David Koslicki edited this page Sep 7, 2021 · 6 revisions

If you have an active Translator ARA or KP, you're already doing operations. Congratulations! To start out, we just want to formally describe/document what's already happening. If you're interested in the new things that operations will allow us to do, all are welcome to attend the weekly meetings of the operations-and-workflow working group (OWWG).

The operations formalization defines what will be done or has been done with TRAPI messages. Operations are defined largely by what they are allowed to do to a TRAPI message, and what conditions must be met when they're done. Most Translator components are doing an operation that we call "lookup". It is defined as the operation that allows:

  • adding knowledge graph elements
  • adding results

and provides some guarantees about the output:

  • Each result must include bindings for every query graph element.

Contrast this with operations that only add results ("bind") or modify the query graph ("restate") or anything else.

Right now, you don't need to worry about any of the fancy new operations, you just need to:

  1. advertise which operations your Translator component can perform
  2. parse the new workflow instructions in TRAPI requests

Advertising operations

In your OpenAPI schema, you already have information in the x-trapi extension. We need an additional field operations whose value is a list of operation identifiers. For most Translator components, it will look just like this:

info:
  x-trapi:
    version: 1.1.0
    operations:
    - lookup
    ...

Parsing instructions

TRAPI 1.2.x will include a new workflow field in each request:

{
    "message": ...,
    "workflow": [
        {"id": "lookup"}
    ]
}

It is the Translator component's responsibility to parse this workflow instruction and behave accordingly. If you're implementing lookup and the request looks like the above, you're good to go. If the requested workflow includes operations that are not included in your x-trapi advertisement, the client has made an improper request. Return an HTTP status code 400 with a helpful message.

More complicated situations

A couple situations may arise that will require more careful handling.

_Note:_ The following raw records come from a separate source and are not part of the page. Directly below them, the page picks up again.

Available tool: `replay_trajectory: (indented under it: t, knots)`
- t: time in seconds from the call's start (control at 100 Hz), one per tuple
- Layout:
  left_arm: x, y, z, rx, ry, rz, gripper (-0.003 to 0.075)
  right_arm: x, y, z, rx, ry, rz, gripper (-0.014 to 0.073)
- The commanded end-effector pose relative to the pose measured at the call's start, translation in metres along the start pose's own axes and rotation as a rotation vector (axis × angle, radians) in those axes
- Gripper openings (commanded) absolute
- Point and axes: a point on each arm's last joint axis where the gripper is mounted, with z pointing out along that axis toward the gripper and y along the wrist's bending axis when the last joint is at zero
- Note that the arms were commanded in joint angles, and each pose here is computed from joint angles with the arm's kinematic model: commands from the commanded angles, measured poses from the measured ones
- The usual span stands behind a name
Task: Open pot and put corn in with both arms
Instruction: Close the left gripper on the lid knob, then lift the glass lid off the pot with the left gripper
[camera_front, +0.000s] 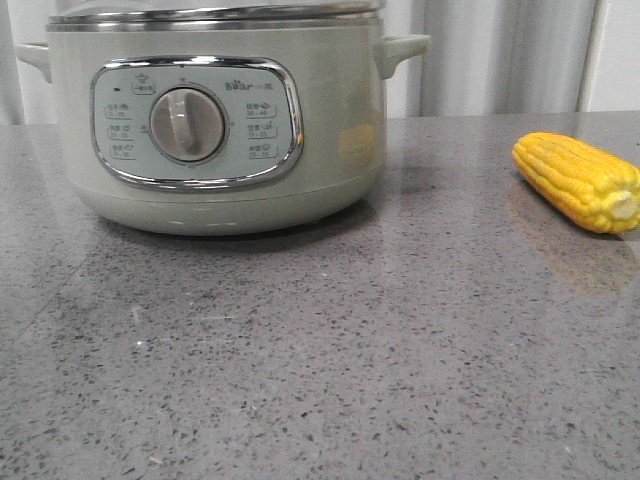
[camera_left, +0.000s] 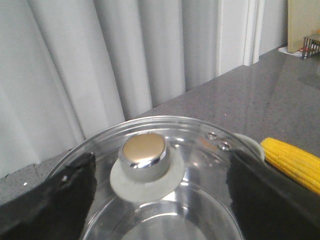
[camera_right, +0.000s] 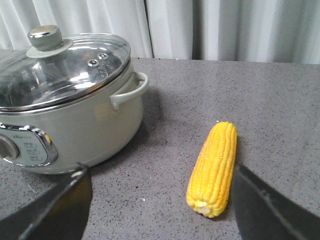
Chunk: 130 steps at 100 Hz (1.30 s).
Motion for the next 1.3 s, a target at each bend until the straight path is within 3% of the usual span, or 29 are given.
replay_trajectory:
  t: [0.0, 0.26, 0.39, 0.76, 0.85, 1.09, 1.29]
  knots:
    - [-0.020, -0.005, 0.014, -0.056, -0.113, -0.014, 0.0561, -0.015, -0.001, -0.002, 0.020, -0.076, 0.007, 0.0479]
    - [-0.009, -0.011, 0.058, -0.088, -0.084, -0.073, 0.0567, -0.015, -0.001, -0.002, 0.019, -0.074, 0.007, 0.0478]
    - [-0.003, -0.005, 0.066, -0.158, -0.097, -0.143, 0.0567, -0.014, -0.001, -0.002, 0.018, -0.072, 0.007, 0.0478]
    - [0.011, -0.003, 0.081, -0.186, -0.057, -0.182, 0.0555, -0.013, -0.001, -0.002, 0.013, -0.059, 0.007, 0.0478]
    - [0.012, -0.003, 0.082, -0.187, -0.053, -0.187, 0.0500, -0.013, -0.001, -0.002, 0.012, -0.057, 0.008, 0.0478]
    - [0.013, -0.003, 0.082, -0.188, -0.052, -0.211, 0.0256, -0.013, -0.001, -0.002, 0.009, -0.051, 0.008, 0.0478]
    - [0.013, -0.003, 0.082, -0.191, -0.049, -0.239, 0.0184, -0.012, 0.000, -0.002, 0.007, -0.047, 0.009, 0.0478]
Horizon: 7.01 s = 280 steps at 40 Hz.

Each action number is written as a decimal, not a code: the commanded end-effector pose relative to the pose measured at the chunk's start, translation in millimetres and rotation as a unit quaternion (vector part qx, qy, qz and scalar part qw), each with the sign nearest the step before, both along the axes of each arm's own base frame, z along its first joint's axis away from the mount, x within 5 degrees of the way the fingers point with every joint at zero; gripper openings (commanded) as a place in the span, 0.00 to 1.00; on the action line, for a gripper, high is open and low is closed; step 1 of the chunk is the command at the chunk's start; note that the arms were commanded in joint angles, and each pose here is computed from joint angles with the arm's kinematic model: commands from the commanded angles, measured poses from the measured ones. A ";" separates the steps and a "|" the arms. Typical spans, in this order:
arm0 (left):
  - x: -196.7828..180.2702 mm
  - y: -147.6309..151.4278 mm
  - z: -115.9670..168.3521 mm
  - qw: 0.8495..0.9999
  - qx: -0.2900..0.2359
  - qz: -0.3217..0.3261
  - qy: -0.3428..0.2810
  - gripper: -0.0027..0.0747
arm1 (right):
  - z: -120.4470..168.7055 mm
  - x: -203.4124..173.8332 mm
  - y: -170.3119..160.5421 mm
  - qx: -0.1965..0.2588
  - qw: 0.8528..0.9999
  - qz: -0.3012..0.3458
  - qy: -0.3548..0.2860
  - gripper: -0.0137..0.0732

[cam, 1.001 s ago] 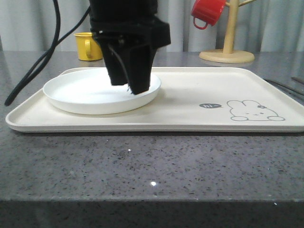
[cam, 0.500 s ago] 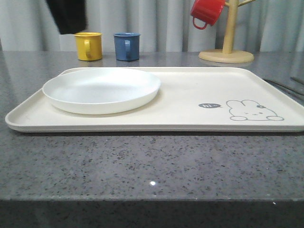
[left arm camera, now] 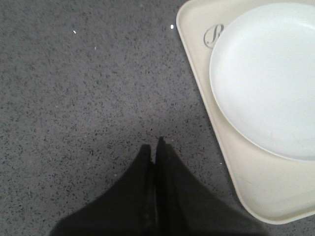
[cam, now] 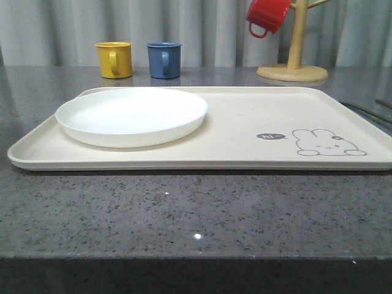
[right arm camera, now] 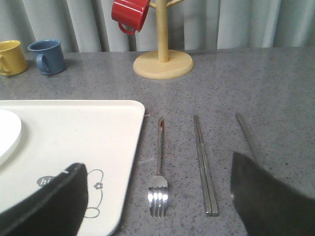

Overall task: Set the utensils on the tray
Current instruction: 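Withdraw the left gripper away from the tray, then reach the right gripper down and grasp the fork, then lower the fork onto the tray beside the plate and release, then move the right gripper back to the chopsticks and grasp them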

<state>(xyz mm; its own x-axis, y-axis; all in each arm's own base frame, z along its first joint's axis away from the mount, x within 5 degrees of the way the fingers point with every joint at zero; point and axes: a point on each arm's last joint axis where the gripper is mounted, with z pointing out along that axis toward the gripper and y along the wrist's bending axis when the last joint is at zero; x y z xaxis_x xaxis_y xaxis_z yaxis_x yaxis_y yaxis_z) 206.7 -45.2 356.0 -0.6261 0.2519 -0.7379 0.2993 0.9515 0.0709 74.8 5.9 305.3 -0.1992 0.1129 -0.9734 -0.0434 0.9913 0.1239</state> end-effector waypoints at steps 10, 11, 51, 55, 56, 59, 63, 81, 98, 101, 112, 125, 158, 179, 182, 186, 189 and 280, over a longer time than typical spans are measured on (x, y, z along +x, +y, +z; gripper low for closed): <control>-92.7 19.9 -37.8 0.974 -0.061 0.013 -0.217 0.01 | 18.2 1.5 -1.2 0.000 0.999 -0.007 -0.050 0.86; -100.4 21.5 -42.7 0.972 -0.064 0.014 -0.227 0.01 | 18.2 1.5 -1.2 0.000 0.999 -0.007 -0.050 0.86; -165.4 34.8 -55.7 0.915 -0.111 0.015 -0.389 0.01 | 18.2 1.5 -1.2 0.000 0.999 -0.007 -0.050 0.86; -165.4 34.8 -55.7 0.915 -0.111 0.015 -0.389 0.01 | 18.2 1.5 -1.2 0.000 0.999 -0.007 -0.050 0.86; -165.4 34.8 -55.7 0.915 -0.111 0.015 -0.389 0.01 | 18.2 1.5 -1.2 0.000 0.999 -0.007 -0.050 0.86; -165.4 34.8 -55.7 0.915 -0.111 0.015 -0.389 0.01 | 18.2 1.5 -1.2 0.000 0.999 -0.007 -0.050 0.86; -165.4 34.8 -55.7 0.915 -0.111 0.015 -0.389 0.01 | 18.6 1.5 -1.2 0.000 0.999 -0.007 -0.053 0.86; -165.4 34.8 -55.7 0.915 -0.111 0.015 -0.389 0.01 | 23.7 8.8 -1.6 -0.011 0.999 -0.008 -0.040 0.54; -165.4 34.8 -55.7 0.915 -0.111 0.015 -0.389 0.01 | 53.9 133.6 0.5 -0.053 0.969 0.020 0.241 0.54; -165.4 34.8 -55.7 0.915 -0.111 0.015 -0.389 0.01 | 55.3 155.3 0.8 -0.053 0.963 0.022 0.265 0.54; -165.4 34.8 -55.7 0.915 -0.111 0.015 -0.389 0.01 | 32.4 224.5 5.2 -0.060 0.940 0.036 0.333 0.54; -165.4 34.8 -55.7 0.915 -0.111 0.015 -0.389 0.01 | -6.5 253.2 13.8 -0.063 0.915 0.051 0.395 0.54; -165.4 34.8 -55.7 0.915 -0.111 0.015 -0.389 0.01 | -33.6 265.7 14.2 -0.064 0.897 0.053 0.434 0.13; -165.4 34.8 -55.7 0.915 -0.111 0.015 -0.389 0.01 | 43.8 240.8 36.6 -0.032 0.916 0.028 0.399 0.13; -165.4 34.8 -55.7 0.915 -0.111 0.015 -0.389 0.01 | 49.6 238.1 57.9 -0.030 0.918 0.046 0.392 0.13; -165.4 34.8 -55.7 0.915 -0.111 0.015 -0.389 0.01 | 48.9 234.9 92.5 -0.017 0.921 0.075 0.382 0.13; -165.4 34.8 -55.7 0.915 -0.111 0.015 -0.389 0.01 | 44.0 231.9 119.3 -0.015 0.918 0.099 0.384 0.13; -165.4 34.8 -55.7 0.915 -0.111 0.015 -0.389 0.01 | 30.7 253.4 -17.3 -0.058 0.859 -0.047 0.506 0.51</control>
<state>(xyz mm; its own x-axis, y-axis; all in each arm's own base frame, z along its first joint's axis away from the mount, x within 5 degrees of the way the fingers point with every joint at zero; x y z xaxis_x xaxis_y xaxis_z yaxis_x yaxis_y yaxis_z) 42.3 -11.0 285.4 0.0200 0.0737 -0.9971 0.2247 0.9714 0.0764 340.9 8.5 324.2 -0.9487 0.1089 -0.2967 0.1205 0.9925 -0.0209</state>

  1. Your Translator component implements operations in addition to lookup. If appropriate operation definitions already exist, please advertise each of them and apply them upon request. Otherwise create an issue or pull request on the operations-and-workflow repository
  2. You receive a workflow instruction with more than one element. If your component is not able to execute each instruction/operation, return an HTTP error 400 and do not attempt to process the query.